= Assignment =
Find the line containing "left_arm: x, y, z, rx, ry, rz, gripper" in the records below. Copy exactly that line and each one after it, ending at the line containing "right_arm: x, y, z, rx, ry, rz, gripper", and nothing more.

= Data shown =

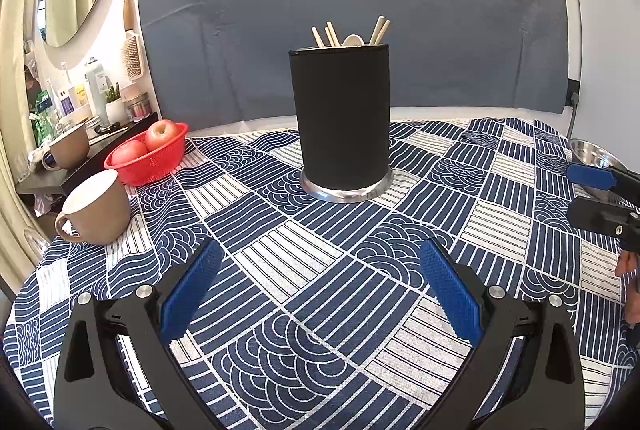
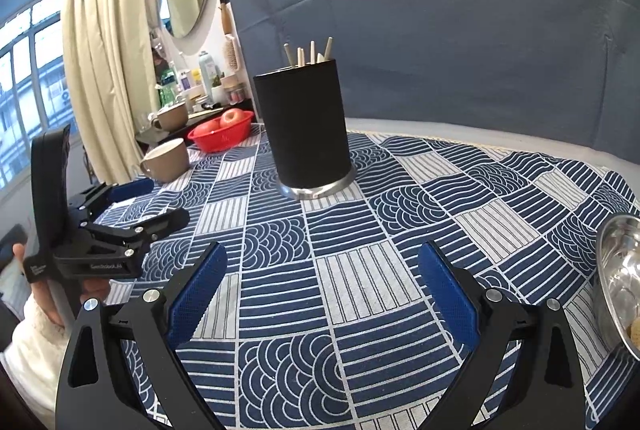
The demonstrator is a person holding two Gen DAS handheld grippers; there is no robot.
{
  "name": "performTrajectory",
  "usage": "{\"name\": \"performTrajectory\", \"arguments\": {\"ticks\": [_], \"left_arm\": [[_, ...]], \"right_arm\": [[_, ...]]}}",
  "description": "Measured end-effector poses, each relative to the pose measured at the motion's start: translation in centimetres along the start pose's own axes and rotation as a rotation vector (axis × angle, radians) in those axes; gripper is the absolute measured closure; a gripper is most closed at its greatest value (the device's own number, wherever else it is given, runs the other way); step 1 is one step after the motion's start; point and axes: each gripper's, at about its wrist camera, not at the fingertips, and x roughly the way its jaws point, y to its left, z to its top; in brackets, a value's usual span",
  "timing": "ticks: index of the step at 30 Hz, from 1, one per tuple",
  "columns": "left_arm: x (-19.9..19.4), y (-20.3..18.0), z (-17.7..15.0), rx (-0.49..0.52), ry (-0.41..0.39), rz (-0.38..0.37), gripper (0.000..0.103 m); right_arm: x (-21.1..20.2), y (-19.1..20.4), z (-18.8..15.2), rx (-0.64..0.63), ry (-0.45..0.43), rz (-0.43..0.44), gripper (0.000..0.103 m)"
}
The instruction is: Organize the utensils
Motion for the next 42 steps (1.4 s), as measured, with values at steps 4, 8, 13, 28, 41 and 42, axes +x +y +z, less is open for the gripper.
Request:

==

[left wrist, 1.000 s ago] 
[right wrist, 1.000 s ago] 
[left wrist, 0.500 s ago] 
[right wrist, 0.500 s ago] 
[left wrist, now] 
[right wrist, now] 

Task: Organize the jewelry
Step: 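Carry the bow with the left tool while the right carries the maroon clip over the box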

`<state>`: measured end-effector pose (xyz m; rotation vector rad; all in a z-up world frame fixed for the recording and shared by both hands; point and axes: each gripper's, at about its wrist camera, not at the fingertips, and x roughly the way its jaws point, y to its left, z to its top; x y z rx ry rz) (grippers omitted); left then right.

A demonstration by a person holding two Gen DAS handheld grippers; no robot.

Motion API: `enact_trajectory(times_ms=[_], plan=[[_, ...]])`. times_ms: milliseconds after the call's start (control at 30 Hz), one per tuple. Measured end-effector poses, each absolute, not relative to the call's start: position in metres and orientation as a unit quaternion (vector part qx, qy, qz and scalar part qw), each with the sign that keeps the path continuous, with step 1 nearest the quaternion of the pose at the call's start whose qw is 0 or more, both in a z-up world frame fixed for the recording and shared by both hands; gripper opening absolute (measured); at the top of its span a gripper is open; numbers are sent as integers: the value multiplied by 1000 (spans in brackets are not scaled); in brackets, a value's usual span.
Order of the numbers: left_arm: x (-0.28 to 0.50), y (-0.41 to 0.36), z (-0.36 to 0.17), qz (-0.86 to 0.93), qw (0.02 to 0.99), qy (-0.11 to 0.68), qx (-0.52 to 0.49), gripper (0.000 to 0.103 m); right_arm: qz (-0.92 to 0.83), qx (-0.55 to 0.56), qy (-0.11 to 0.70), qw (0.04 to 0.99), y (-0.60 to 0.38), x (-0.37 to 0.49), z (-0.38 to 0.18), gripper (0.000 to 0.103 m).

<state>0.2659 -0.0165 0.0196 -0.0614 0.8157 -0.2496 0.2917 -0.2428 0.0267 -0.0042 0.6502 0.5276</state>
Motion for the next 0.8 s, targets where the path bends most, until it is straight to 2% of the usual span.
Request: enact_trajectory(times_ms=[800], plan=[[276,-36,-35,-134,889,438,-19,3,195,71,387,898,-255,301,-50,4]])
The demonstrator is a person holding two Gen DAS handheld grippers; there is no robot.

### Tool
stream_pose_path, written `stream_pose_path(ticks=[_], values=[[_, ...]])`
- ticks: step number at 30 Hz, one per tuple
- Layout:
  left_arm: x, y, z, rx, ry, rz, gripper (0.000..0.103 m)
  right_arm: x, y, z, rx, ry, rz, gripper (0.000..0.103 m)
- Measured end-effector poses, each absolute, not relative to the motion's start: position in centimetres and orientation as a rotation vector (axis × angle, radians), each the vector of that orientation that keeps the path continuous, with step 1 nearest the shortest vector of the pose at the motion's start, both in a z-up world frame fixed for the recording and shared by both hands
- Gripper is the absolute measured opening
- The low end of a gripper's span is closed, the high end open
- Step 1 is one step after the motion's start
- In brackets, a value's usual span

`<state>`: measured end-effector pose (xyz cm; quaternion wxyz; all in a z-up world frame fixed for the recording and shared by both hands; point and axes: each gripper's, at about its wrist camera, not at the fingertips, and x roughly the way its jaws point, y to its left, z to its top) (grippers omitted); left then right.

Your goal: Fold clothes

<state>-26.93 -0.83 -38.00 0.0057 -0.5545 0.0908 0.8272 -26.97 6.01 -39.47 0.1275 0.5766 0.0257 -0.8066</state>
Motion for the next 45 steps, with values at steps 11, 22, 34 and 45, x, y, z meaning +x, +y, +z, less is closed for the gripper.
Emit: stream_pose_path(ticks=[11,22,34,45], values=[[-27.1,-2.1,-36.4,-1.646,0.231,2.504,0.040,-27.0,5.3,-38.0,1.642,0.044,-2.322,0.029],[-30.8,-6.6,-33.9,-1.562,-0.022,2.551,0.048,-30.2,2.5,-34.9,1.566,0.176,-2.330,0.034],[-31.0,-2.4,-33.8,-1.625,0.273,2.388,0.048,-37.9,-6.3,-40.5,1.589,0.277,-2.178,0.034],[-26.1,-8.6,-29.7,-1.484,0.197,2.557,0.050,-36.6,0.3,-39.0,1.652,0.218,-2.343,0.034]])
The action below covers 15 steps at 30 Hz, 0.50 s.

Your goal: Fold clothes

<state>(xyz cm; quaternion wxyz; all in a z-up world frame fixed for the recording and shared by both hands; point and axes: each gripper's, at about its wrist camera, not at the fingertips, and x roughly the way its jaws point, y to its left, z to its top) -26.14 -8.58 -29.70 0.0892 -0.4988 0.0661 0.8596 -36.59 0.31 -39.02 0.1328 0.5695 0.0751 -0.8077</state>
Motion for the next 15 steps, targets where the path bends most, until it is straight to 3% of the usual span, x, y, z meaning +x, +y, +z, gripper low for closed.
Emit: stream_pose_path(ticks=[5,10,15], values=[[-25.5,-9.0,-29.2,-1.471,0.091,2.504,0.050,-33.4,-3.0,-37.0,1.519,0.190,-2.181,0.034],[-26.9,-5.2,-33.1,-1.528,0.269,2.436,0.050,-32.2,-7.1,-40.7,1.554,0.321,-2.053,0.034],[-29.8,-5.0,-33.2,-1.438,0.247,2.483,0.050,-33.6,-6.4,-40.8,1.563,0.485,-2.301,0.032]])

= The completed task =
  left_arm: x, y, z, rx, ry, rz, gripper (0.000..0.103 m)
  right_arm: x, y, z, rx, ry, rz, gripper (0.000..0.103 m)

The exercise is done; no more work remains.